Tanggapan yang datang dari Zainut Tauhid Saadi yang menjabat sebagai Wakil Menteri Agama Republik Indonesia sekaligus sebagai pengurus Majelis Ulama Indonesia. Zainut mengatakan bahwa sertifikat ulama tersebut bersifat sukarela, tidak ada paksaan.
“Ini sifatnya voluntary, sukarela… Tidak kemudian diartikan yang tidak mengikuti sertifikasi ini tidak boleh ceramah,” tutur Zainut pada, sebagaimana dikutip Semarangku dari Antara News.
Sertifikat yang diberikan bertujuan untuk meningkatkan kompetensi dan kualitas dai. Serta pembekalan bagi dai dalam mengemban tugas dan kewajibannya.
“Dua hal ini yang sesungguhnya menjadi tujuan dari program dai bersertifikat,” katanya.
Pembekalan tersebut berupa ilmu psikologi massa, public speaking, dan metode ceramah sesuai perkembangan zaman dan pemahaman Islam moderat berwawasan kebangsaan.
“Dalam pelaksanaan program tersebut Kemenag bekerja sama dengan majelis dan ormas keagamaan, seperti MUI, PGI, KWI, Walub/Permabudhi, Matakin, NU, Muhammadiyah, dan ormas keagamaan lainnya,” tambahnya.
Latar belakang peluncuran program ini karena ada tiga poin penting. Dengan adanya program sertifikat ulama, bertujuan untuk menjaga keselarasan beragama dan berbangsa.

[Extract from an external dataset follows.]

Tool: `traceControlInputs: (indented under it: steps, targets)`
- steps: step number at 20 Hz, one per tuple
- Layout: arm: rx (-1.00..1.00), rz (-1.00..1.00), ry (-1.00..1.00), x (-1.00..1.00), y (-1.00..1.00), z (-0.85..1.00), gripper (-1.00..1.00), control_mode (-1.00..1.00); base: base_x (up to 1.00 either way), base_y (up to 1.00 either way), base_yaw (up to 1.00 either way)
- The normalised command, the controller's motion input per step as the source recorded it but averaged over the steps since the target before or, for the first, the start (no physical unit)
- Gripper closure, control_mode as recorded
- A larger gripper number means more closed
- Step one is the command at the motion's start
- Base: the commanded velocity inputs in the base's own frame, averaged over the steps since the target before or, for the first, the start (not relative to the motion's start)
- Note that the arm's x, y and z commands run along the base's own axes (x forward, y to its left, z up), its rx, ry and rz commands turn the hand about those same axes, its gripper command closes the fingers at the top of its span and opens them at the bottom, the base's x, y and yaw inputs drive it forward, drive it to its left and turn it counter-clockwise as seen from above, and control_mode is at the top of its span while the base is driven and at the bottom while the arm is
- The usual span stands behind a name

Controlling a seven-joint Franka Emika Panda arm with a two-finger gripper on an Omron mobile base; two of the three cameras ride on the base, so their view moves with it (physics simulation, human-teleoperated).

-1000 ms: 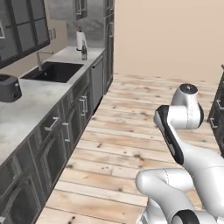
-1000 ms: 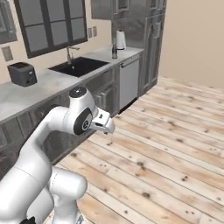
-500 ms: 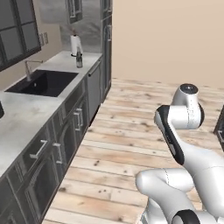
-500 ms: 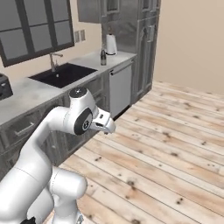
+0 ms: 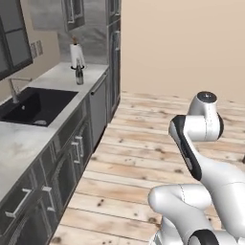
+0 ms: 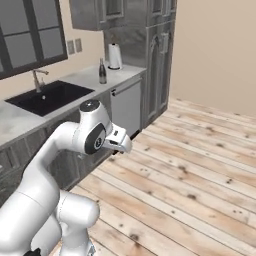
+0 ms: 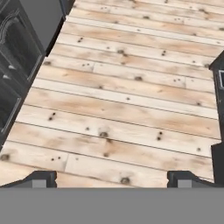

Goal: There is a wine glass and glass cup on the dining counter. Place the wine bottle next to the wine glass and the juice bottle next to the glass cup.

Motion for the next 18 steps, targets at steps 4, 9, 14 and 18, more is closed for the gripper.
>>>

“Pertama paham yang menistakan nilai-nilai kemanusiaan. Kedua, padam yang mengingkari nilai-nilai kesepakatan nasional misalnya Pancasila, UUD Tahun 1945 NKRI, dan Bhinneka Tunggal Ika,” tuturnya.

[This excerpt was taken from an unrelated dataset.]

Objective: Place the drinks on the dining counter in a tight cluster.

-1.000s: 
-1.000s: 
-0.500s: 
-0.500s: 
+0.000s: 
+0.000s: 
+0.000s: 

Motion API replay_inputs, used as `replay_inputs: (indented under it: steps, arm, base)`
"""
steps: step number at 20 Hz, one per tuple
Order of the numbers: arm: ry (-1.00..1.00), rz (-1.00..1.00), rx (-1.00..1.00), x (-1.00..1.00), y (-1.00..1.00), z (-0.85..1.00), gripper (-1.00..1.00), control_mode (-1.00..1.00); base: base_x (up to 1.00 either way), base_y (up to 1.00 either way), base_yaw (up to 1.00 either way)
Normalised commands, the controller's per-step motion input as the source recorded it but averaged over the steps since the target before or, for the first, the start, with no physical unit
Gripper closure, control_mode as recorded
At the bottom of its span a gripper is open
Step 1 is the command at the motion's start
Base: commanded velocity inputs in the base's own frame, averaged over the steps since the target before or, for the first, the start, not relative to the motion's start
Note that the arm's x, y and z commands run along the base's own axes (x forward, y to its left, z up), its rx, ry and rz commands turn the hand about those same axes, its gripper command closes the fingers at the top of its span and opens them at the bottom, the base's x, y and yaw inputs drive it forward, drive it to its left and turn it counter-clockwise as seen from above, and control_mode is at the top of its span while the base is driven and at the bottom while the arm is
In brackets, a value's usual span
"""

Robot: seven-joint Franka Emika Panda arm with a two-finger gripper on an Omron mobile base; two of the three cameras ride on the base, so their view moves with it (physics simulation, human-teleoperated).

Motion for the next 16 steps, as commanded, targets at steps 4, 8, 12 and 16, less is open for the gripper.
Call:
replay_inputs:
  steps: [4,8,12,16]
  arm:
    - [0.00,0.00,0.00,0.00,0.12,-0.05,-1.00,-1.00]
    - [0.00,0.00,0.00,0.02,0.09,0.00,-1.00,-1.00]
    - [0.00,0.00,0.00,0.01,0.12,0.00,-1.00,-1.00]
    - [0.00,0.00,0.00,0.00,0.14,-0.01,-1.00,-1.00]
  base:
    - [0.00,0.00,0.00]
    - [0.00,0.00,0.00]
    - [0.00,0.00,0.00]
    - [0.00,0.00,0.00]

Dan poin terakhir adalah adanya paham yang menolak kebenaran dari paham yang dimiliki orang lain. yang hanya menganggap kelompoknya paling benar sementara orang lain sesat atau kafir.
“Jadi setiap dai dan penceramah agama harus terbebas dari unsur paham radikal tersebut karena dapat mengancam eksistensi Pancasila, NKRI, dan kesatuan bangsa,” katan Zainut.

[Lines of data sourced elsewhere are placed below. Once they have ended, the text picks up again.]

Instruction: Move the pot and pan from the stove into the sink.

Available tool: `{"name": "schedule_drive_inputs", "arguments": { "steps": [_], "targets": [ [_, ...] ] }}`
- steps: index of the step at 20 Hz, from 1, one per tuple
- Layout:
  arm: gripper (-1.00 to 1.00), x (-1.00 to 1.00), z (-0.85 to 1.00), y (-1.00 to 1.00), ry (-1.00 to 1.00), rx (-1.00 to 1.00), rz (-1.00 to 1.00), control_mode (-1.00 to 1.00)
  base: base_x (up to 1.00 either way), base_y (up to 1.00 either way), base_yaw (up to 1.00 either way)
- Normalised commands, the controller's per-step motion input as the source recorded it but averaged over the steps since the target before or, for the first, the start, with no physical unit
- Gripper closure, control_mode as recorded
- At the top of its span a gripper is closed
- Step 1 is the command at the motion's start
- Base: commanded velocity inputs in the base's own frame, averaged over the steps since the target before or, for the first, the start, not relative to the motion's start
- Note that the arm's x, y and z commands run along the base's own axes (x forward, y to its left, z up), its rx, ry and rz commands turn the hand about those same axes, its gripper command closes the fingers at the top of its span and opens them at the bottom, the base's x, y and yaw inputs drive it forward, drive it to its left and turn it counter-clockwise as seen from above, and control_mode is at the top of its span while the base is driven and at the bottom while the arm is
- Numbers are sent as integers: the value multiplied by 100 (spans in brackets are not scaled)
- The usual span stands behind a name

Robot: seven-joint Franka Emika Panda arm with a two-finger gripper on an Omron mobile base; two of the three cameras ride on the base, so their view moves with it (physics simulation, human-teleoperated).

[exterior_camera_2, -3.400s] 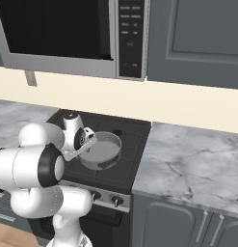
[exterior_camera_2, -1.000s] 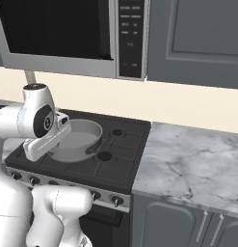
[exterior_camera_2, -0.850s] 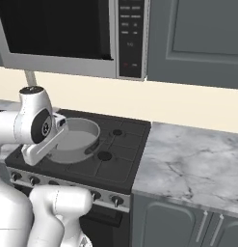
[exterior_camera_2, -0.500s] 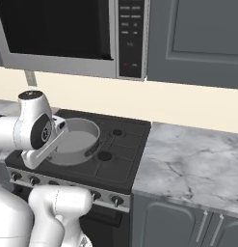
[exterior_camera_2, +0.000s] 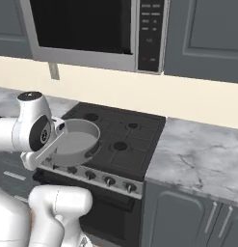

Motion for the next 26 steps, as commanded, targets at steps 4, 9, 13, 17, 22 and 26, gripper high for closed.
{"name": "schedule_drive_inputs", "arguments": {
  "steps": [4,9,13,17,22,26],
  "targets": [
    [100,0,0,0,0,0,0,100,-23,0,42],
    [100,0,0,0,0,0,0,100,-5,0,49],
    [100,0,0,0,0,0,0,100,0,0,50],
    [100,0,0,0,0,0,0,100,0,0,50],
    [100,0,0,0,0,0,0,100,0,0,50],
    [100,0,0,0,0,0,0,100,0,0,50]
  ]
}}
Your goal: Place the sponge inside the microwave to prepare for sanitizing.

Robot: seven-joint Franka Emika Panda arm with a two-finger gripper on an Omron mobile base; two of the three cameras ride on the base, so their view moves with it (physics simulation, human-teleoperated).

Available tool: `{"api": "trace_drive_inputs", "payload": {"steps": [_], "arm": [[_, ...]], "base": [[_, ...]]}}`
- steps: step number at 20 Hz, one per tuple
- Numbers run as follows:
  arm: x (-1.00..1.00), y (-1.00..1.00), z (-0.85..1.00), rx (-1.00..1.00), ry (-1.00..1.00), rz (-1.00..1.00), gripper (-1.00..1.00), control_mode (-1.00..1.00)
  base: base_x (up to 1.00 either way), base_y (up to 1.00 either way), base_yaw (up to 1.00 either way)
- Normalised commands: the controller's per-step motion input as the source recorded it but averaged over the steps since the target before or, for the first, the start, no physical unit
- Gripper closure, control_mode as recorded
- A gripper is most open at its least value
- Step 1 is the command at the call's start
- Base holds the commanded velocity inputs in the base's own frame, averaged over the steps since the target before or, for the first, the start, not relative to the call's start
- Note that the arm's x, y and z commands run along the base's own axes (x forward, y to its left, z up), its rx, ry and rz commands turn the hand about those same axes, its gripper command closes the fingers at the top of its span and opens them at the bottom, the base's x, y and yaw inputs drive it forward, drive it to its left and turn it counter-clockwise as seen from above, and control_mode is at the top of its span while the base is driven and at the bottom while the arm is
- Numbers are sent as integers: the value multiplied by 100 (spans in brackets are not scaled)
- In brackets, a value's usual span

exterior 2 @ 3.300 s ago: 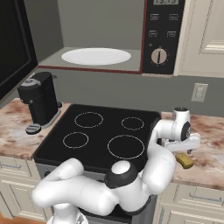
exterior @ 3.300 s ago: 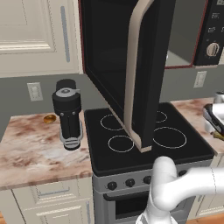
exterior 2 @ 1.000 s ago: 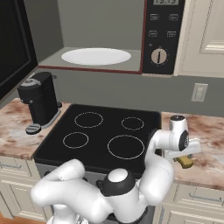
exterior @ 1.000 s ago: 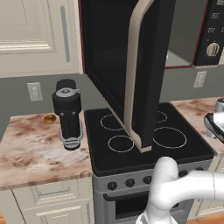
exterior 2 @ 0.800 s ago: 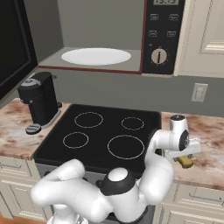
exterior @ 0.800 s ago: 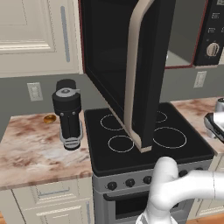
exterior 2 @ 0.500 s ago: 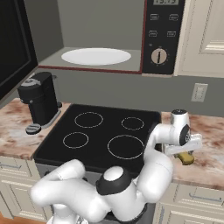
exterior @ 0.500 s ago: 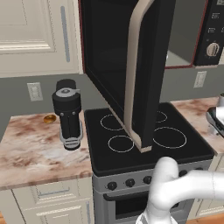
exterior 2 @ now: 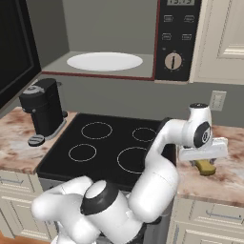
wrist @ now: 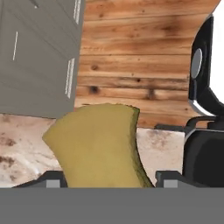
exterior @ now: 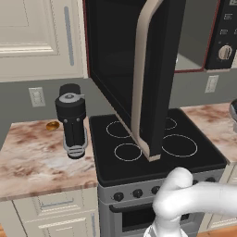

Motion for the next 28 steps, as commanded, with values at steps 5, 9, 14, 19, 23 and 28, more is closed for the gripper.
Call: {"api": "trace_drive_inputs", "payload": {"steps": [5,9,14,19,23,28], "arm": [[-100,5,93,0,0,0,100,-100],[-99,28,73,0,0,0,100,-100],[-58,53,29,0,-12,0,100,-100],[-3,71,23,0,-19,0,100,-100],[0,64,34,0,-27,0,100,-100],[0,57,23,0,-18,0,100,-100]], "base": [[0,0,0],[0,0,0],[0,0,0],[0,0,0],[0,0,0],[0,0,0]]}}
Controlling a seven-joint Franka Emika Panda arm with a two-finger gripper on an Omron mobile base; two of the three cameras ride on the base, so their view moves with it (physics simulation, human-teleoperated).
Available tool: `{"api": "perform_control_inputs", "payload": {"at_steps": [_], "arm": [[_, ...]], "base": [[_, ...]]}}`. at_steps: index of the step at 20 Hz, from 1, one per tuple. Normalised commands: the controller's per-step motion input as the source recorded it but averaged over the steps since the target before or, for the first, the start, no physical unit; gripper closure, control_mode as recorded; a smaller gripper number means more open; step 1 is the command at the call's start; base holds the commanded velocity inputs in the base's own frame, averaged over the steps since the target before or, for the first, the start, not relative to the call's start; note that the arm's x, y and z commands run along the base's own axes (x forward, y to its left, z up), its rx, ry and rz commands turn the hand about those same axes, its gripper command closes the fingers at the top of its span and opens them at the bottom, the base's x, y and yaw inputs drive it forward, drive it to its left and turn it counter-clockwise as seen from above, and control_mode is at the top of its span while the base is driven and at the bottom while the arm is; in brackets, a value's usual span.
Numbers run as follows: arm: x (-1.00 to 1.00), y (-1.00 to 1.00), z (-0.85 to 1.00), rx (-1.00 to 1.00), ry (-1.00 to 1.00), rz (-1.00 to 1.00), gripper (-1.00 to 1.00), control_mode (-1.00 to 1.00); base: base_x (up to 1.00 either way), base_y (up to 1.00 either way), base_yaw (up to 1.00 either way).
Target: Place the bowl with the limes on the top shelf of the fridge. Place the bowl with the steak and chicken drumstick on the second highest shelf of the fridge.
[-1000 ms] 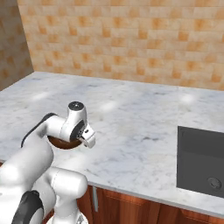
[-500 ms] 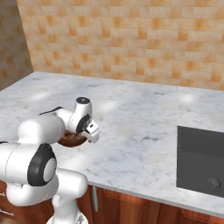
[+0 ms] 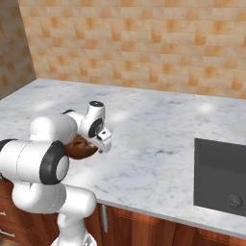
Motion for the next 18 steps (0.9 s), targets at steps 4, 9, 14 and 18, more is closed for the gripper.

Zainut juga mengatakan bahwa MUI memiliki jaringan yang luas, mulai dari pusat hingga daerah. Hal tersebut memudahkan para dai untuk memproses sertifikatnya.
“Tentu berdasarkan zona wilayah, panduannya dari pusat. MUI juga bekerja sama dengan ormas Islam yang juga mengerjakan hal yang sama. Fastabiqul khairat (berlomba dalam kebaikan),” tambahnya.
Pendapat lain keluar dari K.H. Muhyiddin Junaidi yang menjabat sebagai Wakil Ketua Umum Majelis Ulama Indonesia. Beliau malah menolak program sertifikat ulama tersebut.
“MUI menolak rencana program tersebut,” tutur Muhyiddin pada Selasa, 08 September 2020 di Jakarta.
Penolakan tersebut dengan alasan dikhawatirkan adanya intervensi pemerintah dalam pelaksanaan program.
“Dalam pelaksanaannya dapat menyulitkan umat Islam dan berpotensi disalah gunakan oleh pihak-pihak tertentu sebagai alat mengendalikan kehidupan keagamaan,” katanya.
Memang MUI memahami betapa pentingnya program peningkatan kometensi ulama sebagai upaya peningkatan wawasan materi dakwah. Terutama materi keagamaan seperti ekonomi syariah, bahan produk halal, wawasan kebangsaan, dan lain sebagainya.
Namun program tersebut di serahkan sepenuhnya kepada ormas atau lembaga Islam termasuk MUI dan pihak-pihak yang memiliki otoritas sertifikat dai. Seperti itulah keputusan MUI yang sesuai dengan Rapat Pimpinan MUI yang digelar pada Selasa.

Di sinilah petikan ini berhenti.